Source material.
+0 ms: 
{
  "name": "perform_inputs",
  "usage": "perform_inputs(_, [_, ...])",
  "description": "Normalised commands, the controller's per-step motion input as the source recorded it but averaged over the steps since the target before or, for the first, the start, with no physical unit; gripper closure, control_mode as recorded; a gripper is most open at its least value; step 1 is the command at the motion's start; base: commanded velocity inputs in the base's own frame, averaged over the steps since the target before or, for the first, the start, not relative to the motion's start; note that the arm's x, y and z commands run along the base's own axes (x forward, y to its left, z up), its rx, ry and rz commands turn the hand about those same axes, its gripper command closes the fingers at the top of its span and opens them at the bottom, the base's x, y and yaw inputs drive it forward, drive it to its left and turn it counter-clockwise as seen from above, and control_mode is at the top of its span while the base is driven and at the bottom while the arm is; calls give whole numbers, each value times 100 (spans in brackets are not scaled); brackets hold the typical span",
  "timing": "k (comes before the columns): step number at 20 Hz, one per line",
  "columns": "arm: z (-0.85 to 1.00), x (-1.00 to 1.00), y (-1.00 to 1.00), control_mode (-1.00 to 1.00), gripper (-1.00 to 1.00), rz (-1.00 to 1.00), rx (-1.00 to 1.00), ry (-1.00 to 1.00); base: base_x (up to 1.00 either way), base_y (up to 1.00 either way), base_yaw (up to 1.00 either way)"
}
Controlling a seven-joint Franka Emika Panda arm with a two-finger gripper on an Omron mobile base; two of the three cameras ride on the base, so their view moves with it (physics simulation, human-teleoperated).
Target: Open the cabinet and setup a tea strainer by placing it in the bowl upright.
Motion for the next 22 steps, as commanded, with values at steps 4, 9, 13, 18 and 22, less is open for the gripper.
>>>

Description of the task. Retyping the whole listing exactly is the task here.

Solution to this exercise.
+0 ms: 
{
  "name": "perform_inputs",
  "usage": "perform_inputs(_, [_, ...])",
  "description": "Normalised commands, the controller's per-step motion input as the source recorded it but averaged over the steps since the target before or, for the first, the start, with no physical unit; gripper closure, control_mode as recorded; a gripper is most open at its least value; step 1 is the command at the motion's start; base: commanded velocity inputs in the base's own frame, averaged over the steps since the target before or, for the first, the start, not relative to the motion's start; note that the arm's x, y and z commands run along the base's own axes (x forward, y to its left, z up), its rx, ry and rz commands turn the hand about those same axes, its gripper command closes the fingers at the top of its span and opens them at the bottom, the base's x, y and yaw inputs drive it forward, drive it to its left and turn it counter-clockwise as seen from above, and control_mode is at the top of its span while the base is driven and at the bottom while the arm is; calls give whole numbers, each value times 100 (spans in brackets are not scaled); brackets hold the typical span",
  "timing": "k (comes before the columns): step number at 20 Hz, one per line",
  "columns": "arm: z (-0.85 to 1.00), x (-1.00 to 1.00), y (-1.00 to 1.00), control_mode (-1.00 to 1.00), gripper (-1.00 to 1.00), rz (-1.00 to 1.00), rx (-1.00 to 1.00), ry (-1.00 to 1.00); base: base_x (up to 1.00 either way), base_y (up to 1.00 either way), base_yaw (up to 1.00 either way)"
}
Controlling a seven-joint Franka Emika Panda arm with a two-finger gripper on an Omron mobile base; two of the three cameras ride on the base, so their view moves with it (physics simulation, human-teleoperated).
Target: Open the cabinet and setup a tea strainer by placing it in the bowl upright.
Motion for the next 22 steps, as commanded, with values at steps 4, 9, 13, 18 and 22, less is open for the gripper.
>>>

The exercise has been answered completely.